* Work task:
From the listing that follows, output everything exactly except the pictures.

* Recorded information:
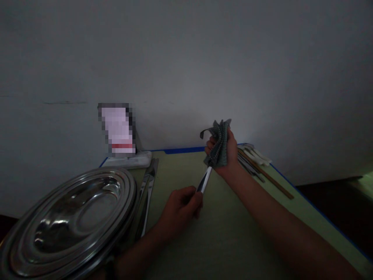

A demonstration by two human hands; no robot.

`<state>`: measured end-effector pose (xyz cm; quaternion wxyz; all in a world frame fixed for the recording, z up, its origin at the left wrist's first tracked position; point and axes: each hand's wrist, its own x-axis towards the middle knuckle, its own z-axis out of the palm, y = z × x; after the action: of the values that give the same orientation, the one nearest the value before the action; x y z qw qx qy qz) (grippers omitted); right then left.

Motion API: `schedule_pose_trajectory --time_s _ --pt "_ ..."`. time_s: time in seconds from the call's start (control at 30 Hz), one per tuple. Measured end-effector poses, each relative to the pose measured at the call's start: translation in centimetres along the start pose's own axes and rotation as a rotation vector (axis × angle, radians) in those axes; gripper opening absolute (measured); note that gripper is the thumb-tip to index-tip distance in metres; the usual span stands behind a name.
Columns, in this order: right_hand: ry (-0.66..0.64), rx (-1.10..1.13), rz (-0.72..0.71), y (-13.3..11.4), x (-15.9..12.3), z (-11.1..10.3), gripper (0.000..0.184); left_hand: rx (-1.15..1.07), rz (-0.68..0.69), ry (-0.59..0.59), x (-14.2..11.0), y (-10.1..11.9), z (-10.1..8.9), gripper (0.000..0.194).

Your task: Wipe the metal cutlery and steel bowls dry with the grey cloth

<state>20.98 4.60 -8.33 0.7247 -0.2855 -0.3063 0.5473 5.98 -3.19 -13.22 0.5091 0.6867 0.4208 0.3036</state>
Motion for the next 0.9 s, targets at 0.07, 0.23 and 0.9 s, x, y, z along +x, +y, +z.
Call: schedule_pose_trajectory --time_s 0.07,0.23,0.9 --pt "0.000 0.062 0.027 -1.1 0.3 -0.1 0.048 0.007 -0.003 -0.031 -0.1 -0.1 0.0 0.035" --pt "-0.002 0.058 -0.025 -3.8 0.8 -0.7 0.048 0.029 0.004 -0.106 -0.3 -0.3 -0.3 0.032" --pt "0.083 0.145 -0.023 -1.8 0.0 0.4 0.047 0.011 -0.011 -0.151 -0.1 -1.2 0.0 0.028"
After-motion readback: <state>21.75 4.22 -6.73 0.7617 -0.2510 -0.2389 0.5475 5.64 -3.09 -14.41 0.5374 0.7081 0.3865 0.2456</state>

* Answer for the task:
A demonstration by two human hands; no robot.

`<state>`: measured end-effector pose (xyz cm; quaternion wxyz; all in a world frame fixed for the recording, z up, its origin at the left wrist's first tracked position; point and axes: each hand's wrist, its own x-axis towards the middle knuckle, its own z-axis out of the palm, y = z × x; after the action: of the values that give the same orientation, the one nearest the value before the action; x y z qw qx qy qz) (grippers omitted); right then left.

Motion API: `schedule_pose_trajectory --time_s _ --pt "_ ..."`. time_s: time in seconds from the call's start (control at 30 Hz), one per tuple. Measured end-effector poses, each relative to the pose measured at the call's start: translation in centimetres along the start pose's own axes and rotation as a rotation vector (axis × angle, radians) in those axes; gripper opening absolute (measured); note that gripper is the thumb-tip to index-tip distance in metres; the usual span stands behind a name.
Columns, in this order: right_hand: ry (-0.66..0.64), rx (-1.10..1.13), rz (-0.72..0.71), y (-13.3..11.4), x (-15.9..12.3), z (-11.1..10.3), gripper (0.000..0.184); left_hand: rx (-1.15..1.07), rz (-0.68..0.69), ry (-0.59..0.59), x (-14.2..11.0), y (-10.1..11.9), z (-10.1..8.9), gripper (0.000..0.194).

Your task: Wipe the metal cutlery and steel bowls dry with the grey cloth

<state>20.98 4.60 -8.33 0.7247 -0.2855 -0.3063 0.5473 5.98 -3.19 -13.22 0.5091 0.6867 0.4208 0.3036</state>
Motion for the next 0.9 s, targets at 0.07, 0.23 and 0.9 s, x, y, z along +x, +y, +z.
Call: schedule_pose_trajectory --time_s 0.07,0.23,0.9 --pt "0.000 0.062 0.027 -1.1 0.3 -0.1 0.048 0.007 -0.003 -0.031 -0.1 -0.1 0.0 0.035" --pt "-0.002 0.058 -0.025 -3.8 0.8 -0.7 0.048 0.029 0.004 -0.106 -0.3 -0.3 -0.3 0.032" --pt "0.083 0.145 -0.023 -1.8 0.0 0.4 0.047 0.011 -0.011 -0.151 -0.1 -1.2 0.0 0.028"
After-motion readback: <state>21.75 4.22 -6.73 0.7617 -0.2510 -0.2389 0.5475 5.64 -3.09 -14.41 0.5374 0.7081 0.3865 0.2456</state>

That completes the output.